Couvrant les logiciels téléchargés, les services cloud utilisés par les entreprises, les prestations numériques vendues à l’international, les mises à jour informatiques, les formations en ligne ou encore certaines applications de télémédecine. La prolongation du moratoire sur les droits de douane appliqués aux transmissions électroniques reste une question cruciale. Pour les partisans du moratoire, l’absence de taxation douanière sur ces flux garantit un cadre plus lisible pour les entreprises et les consommateurs. Elle réduit les coûts de transaction et soutient l’essor des services numériques, notamment pour les PME insérées dans les échanges internationaux. Un moratoire permanent offrirait, selon eux, davantage de stabilité et de prévisibilité au commerce mondial.

De l’avis de plusieurs pays du Sud, avec l’accélération de la digitalisation, l’interdiction de taxer les flux numériques à la frontière pourrait les priver, à terme, d’une source potentielle de revenus. La question est d’autant plus sensible que nombre d’économies en développement cherchent à élargir leur base fiscale dans un contexte de tensions budgétaires croissantes. Un fait bien illustré par une étude publiée par l’OCDE en 2023, laquelle révèle un manque à gagner moyen à 0,68 % des recettes douanières totales, soit environ 0,1 % de l’ensemble des recettes publiques.

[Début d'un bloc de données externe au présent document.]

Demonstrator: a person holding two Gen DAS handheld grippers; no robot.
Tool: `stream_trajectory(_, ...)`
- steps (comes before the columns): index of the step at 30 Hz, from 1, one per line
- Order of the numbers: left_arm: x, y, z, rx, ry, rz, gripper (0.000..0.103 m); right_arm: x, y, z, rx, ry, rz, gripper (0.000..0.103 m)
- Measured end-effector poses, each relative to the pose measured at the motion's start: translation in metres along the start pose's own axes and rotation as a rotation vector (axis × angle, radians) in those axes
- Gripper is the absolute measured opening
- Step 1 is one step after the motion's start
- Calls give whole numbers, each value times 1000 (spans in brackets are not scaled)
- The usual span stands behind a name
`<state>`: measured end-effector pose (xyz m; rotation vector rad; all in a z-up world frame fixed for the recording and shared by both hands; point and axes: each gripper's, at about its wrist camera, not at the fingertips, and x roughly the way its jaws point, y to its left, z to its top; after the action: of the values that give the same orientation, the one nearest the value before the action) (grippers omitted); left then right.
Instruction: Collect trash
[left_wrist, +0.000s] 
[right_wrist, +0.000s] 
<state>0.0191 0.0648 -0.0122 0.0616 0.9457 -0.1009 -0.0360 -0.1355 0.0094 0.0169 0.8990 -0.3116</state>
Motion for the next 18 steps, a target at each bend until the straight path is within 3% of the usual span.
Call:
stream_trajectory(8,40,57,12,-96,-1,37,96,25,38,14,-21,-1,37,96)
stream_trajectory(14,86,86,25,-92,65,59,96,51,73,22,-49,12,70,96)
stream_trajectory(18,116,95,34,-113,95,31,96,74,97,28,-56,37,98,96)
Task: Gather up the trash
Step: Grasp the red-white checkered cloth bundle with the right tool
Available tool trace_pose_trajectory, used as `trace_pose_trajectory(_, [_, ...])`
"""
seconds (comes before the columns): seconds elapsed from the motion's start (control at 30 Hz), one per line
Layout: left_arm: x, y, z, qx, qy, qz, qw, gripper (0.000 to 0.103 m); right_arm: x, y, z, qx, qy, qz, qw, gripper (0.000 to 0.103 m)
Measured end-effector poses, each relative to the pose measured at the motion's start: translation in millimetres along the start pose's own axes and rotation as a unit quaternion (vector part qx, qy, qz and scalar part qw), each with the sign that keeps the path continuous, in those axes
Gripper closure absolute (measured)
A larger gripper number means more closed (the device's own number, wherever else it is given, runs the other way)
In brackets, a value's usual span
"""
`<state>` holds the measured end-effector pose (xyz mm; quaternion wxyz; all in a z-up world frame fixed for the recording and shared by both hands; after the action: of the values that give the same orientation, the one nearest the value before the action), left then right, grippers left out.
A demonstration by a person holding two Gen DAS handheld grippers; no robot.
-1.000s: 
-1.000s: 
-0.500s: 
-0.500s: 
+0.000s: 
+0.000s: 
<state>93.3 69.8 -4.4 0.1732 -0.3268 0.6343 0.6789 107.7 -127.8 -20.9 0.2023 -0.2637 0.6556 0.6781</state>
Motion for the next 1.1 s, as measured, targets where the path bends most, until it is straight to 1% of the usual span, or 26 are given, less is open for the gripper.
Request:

Vers un accord suspendu au duo Washington-New Delhi

De sources proches, les négociations s’intensifient à Yaoundé, où les 166 membres de l’Organisation mondiale du commerce (OMC) tentent de conclure un accord sur la réforme de l’institution. Au cœur des échanges : l’élaboration d’un plan d’action destiné à relancer une organisation en crise. Après plusieurs jours de négociations, les ambassadeurs ont réussi à s’accorder sur un projet de texte, qui prévoit d’« intensifier » les travaux pour aboutir à des recommandations concrètes d’ici à la prochaine ministérielle.

Seul bémol : l’issue dépend toutefois d’un point de friction majeur entre États-Unis et Inde : la question des droits de douane sur le commerce électronique. Washington pousse pour une prolongation permanente, tandis que plusieurs pays en développement, emmenés par New Delhi, redoutent une perte de recettes fiscales. Une solution intermédiaire est sur la table : une prolongation de cinq ans, jusqu’au 30 juin 2031, assortie d’un réexamen un an avant son expiration.

Au-delà de ce point, le projet de texte reste peu détaillé sur le fond de la réforme. Les discussions portent principalement sur trois axes : la prise de décision au sein de l’OMC, le traitement différencié des pays en développement et les conditions de concurrence. Autre dossier sensible : le mécanisme de règlement des différends.